For those of us who write Powershell scripts frequently, ISE Steroids version 2.0 comes with some exciting new features. My favorite feature is the graphical Snippet Manager. It extends the ISE’s code snippet capabilities far beyond what you get out-of-the-box. It allows you to easily define your own snippets in the ISE and assign shortcuts to each.
Once you have downloaded ISESteroids and unzipped it to your module path, run Start-Steroids from the ISE console window to launch it.
Click on the drop-down arrow just under the file menu to expand the ISE Steroids toolbar:
And then click on the Snippet Manager icon near the right-hand side of the toolbar:
You’ll then be greeted with the Snippet Manager Editor:
To create a new snippet, select New from the far right side of the editor. Below is a detailed view of the editor and its’ features:
- Name – display for the snippet
- Keyboard Shortcut – the keyword that will identify the snippet
- Cursor Position – the position the cursor will be placed in after the snippet is inserted
- Author – your name here!
- Description – describe the purpose of the snippet
- Snippet Editor – graphical interface for entering the text of the snippet
- Scope – the context that the snippet should be available in
- Zoom Slider – increase or decrease the display size in the snippet editor
- Include Default Snippets – checking this box will allow Microsoft’s built in snippets to be displayed in the snippet menu
Your First Snippet
To create a snippet, simply enter some text in the snippet editor. A useful snippet is some Powershell code that you type frequently when at the console or the script editor.
I frequently create advanced functions so I am going to create a template function for my first snippet. Microsoft includes an advanced function snippet in Powershell by default, but it’s a very complex one with lots of parameter validations and things that I typically don’t need when creating a function from the ground up.
What you can see in the screen above is that I have a function declaration with CmdletBinding enabled, two parameters and the begin, process and end blocks. I have assigned the keyboard shortcut ‘afunc’ to this – I’ll show you how that works in just a moment.

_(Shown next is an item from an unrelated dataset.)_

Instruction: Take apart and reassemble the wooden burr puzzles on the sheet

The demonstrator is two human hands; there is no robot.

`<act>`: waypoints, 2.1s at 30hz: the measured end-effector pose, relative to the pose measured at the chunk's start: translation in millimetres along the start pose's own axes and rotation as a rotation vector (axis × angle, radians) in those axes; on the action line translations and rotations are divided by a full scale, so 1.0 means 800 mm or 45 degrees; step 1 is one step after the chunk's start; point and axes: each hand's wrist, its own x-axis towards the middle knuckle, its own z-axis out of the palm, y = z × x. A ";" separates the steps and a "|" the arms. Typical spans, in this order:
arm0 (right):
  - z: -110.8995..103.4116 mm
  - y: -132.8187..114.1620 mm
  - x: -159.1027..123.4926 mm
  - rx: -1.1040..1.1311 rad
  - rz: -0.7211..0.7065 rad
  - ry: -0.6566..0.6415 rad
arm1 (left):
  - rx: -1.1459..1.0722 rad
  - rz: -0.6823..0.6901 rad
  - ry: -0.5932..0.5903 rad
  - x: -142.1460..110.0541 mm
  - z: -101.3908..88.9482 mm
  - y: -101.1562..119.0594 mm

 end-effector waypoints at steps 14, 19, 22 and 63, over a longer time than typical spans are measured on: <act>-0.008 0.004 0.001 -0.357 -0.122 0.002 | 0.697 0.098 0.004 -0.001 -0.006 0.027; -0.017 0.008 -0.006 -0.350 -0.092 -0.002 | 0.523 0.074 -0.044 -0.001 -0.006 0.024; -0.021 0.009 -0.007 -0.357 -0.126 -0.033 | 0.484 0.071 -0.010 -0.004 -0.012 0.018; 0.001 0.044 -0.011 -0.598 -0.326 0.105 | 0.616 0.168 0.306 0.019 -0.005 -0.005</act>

I also configured the cursor position to 127 which is just inside the begin block. To do this, enter the cursor in a spot in the editor where you would like it to be positioned after the snippet is inserted and then click the Insert button. This will auto-calculate the cursor position so you don’t have to!
Also of note is the Scope option on the right-hand side of the editor. This defines under what conditions the snippet will be available under. For instance, I could leave only ‘Comment’ selected which would mean that the snippet would only be available while editing a line that was already commented. Note that the ‘Console’ scope only appears to apply to one-line snippets. My advanced function here will work in the editor but not in the console, even though console is selected.
Now that you have all the options configured for your snippet you can click save and test it out. Back in the script editor, enter the text ‘afunc’ and you’ll see that it has a special green highlighting applied:
Press tab here and the snippet will be expanded out:
You can see that the cursor was placed just inside the begin block as we planned.
In case you were wondering, these snippets are saved to you default snippet directory which is located in your Documents folder at WindowsPowershell -> Snippets.
That’s all there is to using the ISE Steroids 2.0 Snippet Manager. Thanks for reading!